Radius of Curvature of Curve $r^2=a^2\cos 2x$

Question

What is the radius of the polar curve $$r^2=a^2 \cos2\theta$$ at any point (r, $\theta$) using the expression of the radius of curvature of polar curves i.e. $$R= \frac{(r^2+r_1^2)^{3/2} } {r^2+2r_1^2-rr_2} $$

Answer 1

I'll try to do some part of the algebra. Deriving $r=a\sqrt{\cos 2\theta}$ using the chain rule gives $r'=-a\sqrt{\sec 2\theta}\sin 2\theta$. To find the second derivative we use both the product rule and chain rule. Bring both terms on the same denominator and you should get $$r''=-a \frac{3+\cos 4\theta}{2(\cos 2\theta)^{3/2}}.$$ Here we have used a double angle formula for $\cos$.

Then it's a simplification using trigoniometry.
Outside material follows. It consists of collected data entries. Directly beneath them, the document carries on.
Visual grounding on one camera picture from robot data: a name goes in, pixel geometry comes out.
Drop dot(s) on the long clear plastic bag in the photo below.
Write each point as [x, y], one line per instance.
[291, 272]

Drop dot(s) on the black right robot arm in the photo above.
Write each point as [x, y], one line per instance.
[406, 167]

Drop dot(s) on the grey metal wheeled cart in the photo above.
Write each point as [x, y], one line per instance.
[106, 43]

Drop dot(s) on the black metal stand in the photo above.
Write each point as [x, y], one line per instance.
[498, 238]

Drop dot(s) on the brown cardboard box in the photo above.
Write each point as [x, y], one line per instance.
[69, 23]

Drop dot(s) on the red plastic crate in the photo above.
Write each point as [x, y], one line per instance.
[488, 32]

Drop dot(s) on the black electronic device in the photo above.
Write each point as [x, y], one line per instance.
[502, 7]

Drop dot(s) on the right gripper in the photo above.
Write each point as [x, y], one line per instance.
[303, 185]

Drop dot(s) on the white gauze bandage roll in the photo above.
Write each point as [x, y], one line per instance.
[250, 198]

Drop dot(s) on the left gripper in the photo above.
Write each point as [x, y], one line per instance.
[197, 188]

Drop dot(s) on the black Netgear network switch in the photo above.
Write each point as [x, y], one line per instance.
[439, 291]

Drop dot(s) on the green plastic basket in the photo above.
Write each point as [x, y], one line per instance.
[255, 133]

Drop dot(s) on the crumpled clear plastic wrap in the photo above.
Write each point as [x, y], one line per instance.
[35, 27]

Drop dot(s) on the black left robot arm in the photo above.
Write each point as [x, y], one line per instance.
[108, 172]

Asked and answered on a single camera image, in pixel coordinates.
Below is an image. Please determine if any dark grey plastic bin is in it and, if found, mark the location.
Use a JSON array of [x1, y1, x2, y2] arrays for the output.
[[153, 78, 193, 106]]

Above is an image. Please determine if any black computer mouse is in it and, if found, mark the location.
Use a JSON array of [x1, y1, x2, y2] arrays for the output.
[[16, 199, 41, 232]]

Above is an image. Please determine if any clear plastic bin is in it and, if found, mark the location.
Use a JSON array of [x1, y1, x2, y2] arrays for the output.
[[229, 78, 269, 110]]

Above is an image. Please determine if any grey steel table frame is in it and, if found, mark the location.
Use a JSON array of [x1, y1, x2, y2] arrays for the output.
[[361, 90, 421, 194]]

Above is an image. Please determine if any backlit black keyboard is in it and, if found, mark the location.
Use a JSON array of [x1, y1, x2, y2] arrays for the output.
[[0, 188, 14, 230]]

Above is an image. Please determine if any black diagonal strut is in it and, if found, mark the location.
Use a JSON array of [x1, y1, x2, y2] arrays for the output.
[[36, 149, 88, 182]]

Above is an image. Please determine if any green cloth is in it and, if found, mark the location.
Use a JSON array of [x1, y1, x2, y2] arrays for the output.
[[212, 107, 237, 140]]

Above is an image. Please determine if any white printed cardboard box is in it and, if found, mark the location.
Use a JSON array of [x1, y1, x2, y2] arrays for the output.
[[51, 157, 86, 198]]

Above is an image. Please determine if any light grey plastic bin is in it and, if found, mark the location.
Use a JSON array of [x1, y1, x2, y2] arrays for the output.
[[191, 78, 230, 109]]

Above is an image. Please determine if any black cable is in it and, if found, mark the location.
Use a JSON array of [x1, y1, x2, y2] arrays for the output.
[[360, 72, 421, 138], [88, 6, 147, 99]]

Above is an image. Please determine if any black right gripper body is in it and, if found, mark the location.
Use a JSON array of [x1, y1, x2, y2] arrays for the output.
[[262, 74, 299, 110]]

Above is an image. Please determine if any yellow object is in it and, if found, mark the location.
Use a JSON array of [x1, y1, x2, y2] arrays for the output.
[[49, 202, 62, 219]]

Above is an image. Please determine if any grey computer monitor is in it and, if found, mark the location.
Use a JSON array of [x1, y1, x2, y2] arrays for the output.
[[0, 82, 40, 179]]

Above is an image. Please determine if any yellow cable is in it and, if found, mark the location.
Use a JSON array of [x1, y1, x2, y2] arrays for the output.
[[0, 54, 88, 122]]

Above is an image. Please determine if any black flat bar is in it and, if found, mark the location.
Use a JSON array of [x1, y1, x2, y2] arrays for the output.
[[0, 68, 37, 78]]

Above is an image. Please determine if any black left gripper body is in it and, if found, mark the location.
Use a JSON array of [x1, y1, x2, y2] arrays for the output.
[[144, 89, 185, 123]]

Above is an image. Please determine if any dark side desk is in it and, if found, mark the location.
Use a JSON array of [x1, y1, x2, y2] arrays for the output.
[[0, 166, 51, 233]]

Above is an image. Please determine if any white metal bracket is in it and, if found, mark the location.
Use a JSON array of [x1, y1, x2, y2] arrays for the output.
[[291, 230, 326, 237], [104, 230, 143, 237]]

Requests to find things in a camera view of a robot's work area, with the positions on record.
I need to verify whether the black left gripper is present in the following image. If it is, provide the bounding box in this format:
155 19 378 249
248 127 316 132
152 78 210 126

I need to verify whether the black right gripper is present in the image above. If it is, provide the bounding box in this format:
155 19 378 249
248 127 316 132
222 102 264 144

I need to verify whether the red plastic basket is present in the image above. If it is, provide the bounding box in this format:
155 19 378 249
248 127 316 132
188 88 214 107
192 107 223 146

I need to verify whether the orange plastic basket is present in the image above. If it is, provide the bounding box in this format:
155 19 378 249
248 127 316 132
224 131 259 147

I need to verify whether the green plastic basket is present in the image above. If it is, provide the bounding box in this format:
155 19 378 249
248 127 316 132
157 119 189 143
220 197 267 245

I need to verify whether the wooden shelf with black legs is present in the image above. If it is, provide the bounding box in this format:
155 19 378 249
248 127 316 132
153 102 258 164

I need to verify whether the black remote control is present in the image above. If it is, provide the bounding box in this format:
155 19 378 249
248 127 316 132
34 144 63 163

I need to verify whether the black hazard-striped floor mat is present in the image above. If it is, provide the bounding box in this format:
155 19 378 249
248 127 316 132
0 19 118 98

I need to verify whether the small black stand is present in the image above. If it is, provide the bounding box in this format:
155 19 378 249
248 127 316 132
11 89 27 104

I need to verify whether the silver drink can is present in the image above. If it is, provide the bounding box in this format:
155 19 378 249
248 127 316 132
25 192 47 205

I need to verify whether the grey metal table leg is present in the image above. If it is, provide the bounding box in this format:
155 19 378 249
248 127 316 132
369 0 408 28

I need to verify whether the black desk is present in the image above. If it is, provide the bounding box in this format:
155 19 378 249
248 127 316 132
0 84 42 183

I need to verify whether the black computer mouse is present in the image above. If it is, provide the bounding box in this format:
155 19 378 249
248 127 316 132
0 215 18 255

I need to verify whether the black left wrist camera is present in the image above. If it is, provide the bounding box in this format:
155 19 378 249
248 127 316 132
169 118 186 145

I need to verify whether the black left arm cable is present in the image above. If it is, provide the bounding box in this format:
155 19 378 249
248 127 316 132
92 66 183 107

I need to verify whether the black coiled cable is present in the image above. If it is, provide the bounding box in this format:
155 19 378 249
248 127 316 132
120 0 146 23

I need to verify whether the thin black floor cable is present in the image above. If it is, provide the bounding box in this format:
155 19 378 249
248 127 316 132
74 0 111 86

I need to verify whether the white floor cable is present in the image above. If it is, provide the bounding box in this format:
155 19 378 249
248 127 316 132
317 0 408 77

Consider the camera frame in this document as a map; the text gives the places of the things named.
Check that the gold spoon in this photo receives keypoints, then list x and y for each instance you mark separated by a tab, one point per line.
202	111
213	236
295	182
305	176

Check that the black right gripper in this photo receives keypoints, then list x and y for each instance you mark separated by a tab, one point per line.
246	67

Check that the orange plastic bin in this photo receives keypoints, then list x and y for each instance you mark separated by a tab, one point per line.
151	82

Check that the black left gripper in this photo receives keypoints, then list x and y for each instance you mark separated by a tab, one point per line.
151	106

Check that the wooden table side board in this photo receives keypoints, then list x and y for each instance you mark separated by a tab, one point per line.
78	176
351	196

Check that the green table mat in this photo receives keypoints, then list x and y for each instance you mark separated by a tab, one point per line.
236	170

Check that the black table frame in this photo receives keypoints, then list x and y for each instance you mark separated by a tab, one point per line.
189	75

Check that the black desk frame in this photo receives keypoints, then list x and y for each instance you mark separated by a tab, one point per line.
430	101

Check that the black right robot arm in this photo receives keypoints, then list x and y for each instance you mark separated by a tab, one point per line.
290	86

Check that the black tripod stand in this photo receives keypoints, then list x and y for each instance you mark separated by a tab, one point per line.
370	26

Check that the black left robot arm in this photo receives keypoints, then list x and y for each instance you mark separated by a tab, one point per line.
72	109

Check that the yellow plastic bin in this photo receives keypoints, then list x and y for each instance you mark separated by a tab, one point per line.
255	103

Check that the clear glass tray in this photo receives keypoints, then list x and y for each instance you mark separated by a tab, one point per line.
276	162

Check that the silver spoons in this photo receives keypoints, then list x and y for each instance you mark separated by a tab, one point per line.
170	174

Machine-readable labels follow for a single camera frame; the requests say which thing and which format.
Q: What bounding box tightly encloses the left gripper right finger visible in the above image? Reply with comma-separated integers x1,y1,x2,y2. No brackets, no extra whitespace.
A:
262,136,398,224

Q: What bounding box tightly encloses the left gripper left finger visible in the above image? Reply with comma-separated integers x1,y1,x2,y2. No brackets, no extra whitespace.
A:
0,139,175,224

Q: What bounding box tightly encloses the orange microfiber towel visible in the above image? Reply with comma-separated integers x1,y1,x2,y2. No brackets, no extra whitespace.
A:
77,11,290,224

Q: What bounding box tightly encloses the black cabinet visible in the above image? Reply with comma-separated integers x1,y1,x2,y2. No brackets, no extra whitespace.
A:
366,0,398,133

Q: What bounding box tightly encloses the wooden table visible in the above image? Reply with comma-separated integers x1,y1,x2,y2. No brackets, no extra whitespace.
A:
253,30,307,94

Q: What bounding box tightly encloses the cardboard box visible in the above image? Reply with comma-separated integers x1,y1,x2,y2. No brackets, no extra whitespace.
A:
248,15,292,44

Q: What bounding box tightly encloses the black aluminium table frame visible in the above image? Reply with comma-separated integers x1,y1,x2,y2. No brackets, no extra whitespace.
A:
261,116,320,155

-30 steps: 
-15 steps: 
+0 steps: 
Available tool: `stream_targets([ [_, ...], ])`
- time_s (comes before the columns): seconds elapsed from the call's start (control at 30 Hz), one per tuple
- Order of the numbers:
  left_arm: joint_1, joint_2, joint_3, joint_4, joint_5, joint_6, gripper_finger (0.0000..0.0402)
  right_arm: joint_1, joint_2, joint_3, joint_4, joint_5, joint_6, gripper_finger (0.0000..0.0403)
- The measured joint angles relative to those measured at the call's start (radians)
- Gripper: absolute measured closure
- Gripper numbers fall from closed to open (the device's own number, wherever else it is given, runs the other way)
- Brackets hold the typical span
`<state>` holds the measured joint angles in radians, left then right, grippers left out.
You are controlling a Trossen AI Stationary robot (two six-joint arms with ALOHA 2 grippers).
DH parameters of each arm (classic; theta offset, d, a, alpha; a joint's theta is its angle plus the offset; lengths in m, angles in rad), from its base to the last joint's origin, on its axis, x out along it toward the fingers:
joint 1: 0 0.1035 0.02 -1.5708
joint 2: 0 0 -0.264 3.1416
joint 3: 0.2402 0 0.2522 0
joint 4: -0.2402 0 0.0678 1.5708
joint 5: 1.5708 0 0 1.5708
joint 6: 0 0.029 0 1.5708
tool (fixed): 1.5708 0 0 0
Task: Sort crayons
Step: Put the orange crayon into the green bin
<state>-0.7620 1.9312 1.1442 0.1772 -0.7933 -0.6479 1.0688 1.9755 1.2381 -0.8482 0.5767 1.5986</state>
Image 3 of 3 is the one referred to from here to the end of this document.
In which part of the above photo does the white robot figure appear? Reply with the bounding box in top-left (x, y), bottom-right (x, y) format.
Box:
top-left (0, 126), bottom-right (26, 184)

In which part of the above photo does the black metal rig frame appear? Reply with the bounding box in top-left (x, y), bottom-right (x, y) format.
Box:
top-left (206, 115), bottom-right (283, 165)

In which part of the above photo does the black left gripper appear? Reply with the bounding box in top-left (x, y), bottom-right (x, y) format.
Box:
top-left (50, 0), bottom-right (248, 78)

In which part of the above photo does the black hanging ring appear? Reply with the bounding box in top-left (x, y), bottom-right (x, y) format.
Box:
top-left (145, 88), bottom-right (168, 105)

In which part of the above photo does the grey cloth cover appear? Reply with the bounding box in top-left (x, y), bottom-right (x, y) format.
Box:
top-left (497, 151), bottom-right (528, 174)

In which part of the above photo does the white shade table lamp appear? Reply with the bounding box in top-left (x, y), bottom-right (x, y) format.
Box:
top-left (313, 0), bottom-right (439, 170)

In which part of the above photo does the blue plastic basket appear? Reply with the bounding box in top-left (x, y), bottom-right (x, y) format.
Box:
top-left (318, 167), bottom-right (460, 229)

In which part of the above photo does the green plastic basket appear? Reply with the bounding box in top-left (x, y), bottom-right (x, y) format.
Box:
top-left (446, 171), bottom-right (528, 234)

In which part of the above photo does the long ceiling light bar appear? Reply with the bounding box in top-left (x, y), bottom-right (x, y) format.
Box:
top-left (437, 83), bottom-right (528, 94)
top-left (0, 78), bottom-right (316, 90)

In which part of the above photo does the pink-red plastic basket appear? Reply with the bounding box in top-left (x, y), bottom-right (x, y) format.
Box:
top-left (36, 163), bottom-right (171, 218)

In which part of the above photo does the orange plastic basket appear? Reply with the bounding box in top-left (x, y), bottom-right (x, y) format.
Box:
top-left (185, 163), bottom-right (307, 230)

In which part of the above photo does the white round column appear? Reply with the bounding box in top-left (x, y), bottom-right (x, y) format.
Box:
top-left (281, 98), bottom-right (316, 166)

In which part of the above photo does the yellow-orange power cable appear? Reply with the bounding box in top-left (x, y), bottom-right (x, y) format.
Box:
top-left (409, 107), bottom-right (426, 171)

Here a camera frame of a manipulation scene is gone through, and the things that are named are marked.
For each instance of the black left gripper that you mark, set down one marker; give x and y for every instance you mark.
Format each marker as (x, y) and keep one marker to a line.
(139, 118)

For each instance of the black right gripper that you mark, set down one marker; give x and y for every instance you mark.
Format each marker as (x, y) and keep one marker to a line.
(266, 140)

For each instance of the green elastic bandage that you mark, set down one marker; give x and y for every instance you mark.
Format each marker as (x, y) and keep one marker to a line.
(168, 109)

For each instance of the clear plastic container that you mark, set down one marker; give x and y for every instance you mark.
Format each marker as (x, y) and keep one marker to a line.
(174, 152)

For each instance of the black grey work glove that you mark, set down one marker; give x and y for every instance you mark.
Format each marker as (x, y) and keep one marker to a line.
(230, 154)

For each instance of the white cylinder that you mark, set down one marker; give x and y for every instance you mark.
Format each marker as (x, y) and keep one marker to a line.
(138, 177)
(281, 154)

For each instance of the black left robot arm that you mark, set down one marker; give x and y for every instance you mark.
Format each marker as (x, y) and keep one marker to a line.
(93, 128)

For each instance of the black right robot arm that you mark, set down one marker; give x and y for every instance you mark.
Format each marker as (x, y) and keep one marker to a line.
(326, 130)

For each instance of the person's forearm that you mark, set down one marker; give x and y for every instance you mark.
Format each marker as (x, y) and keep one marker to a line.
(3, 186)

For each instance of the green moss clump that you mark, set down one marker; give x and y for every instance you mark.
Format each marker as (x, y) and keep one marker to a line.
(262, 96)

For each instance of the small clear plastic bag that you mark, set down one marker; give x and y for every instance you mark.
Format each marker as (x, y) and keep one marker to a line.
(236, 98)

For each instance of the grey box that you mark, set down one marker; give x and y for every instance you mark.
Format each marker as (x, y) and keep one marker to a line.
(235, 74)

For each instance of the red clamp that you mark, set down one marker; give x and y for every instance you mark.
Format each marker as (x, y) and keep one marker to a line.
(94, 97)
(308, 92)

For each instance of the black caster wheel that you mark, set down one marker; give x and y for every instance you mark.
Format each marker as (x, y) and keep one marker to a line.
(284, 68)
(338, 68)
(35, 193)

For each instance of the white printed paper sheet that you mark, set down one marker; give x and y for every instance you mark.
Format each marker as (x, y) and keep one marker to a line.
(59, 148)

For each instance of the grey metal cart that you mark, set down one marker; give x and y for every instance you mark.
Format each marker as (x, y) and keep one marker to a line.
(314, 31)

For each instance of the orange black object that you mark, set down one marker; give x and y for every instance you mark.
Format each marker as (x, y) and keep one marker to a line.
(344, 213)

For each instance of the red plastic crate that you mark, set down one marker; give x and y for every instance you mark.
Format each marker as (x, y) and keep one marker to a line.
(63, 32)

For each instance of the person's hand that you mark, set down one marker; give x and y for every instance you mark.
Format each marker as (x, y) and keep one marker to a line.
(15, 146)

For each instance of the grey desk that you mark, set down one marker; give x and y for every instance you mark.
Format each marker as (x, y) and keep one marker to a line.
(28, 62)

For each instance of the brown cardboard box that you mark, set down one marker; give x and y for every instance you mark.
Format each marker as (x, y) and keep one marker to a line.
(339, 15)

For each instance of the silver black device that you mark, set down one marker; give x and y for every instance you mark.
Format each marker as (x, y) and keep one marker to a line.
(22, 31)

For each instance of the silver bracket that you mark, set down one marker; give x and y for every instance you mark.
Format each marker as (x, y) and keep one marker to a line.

For instance, the fact $r^2+(r')^2$ should become $a^2 \sec 2\theta$. You can find this by puttin the terms on the same denominator and then using the main formula of trigoniometry: $\cos^2 \theta + \sin^2\theta = 1$.

The answer should be $R= \frac{a}{3}\sqrt{\sec 2\theta}$.